Read the lines of the data below and retrieve those with "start".

────────────────────

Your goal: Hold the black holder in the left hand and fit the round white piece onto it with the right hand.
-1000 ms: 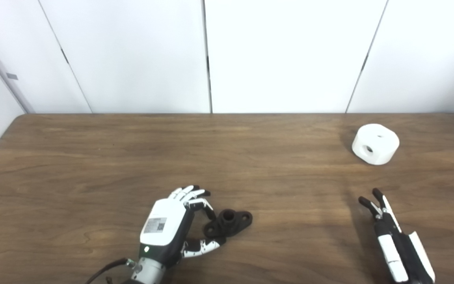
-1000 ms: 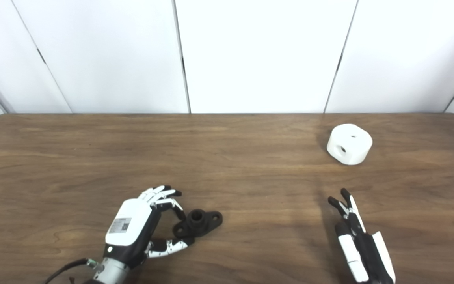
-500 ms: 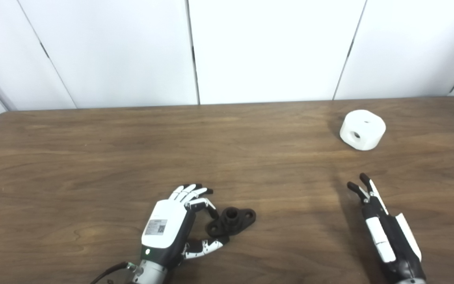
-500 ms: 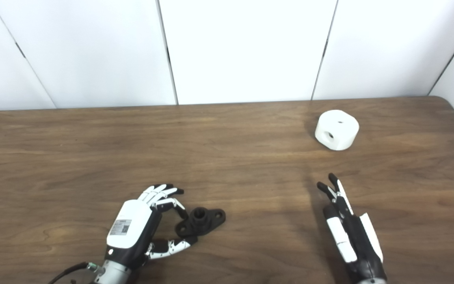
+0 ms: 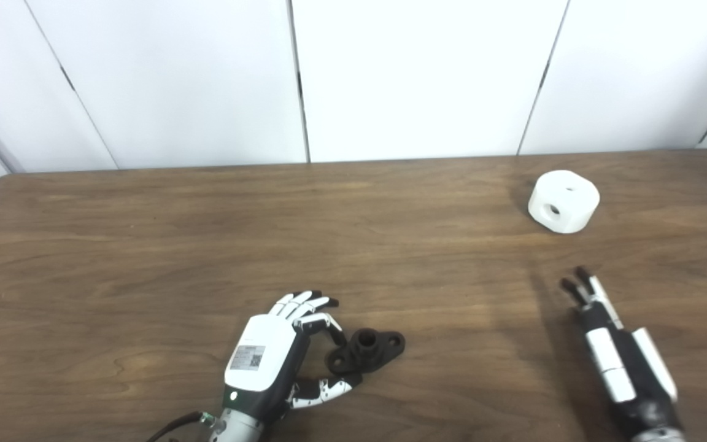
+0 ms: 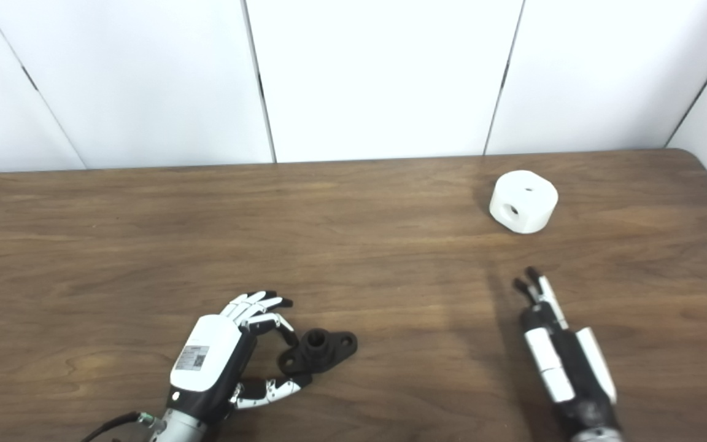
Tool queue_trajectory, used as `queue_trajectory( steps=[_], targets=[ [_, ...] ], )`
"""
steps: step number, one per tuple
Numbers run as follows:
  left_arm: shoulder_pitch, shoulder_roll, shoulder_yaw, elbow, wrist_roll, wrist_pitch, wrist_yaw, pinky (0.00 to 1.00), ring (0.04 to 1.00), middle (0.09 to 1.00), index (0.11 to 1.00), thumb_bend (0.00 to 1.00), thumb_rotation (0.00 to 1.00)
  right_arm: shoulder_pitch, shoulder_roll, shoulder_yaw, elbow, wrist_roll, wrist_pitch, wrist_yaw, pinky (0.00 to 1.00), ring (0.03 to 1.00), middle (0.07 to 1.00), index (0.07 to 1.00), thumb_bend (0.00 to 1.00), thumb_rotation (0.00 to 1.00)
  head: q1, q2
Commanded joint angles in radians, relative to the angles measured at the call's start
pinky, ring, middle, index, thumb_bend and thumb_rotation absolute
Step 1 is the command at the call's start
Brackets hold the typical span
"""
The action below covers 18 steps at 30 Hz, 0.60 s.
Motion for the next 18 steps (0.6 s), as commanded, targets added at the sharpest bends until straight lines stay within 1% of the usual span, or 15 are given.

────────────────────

◆ **Answer box**
Commanded joint angles in radians, relative to the angles measured at the call's start
Step 1 is the command at the call's start

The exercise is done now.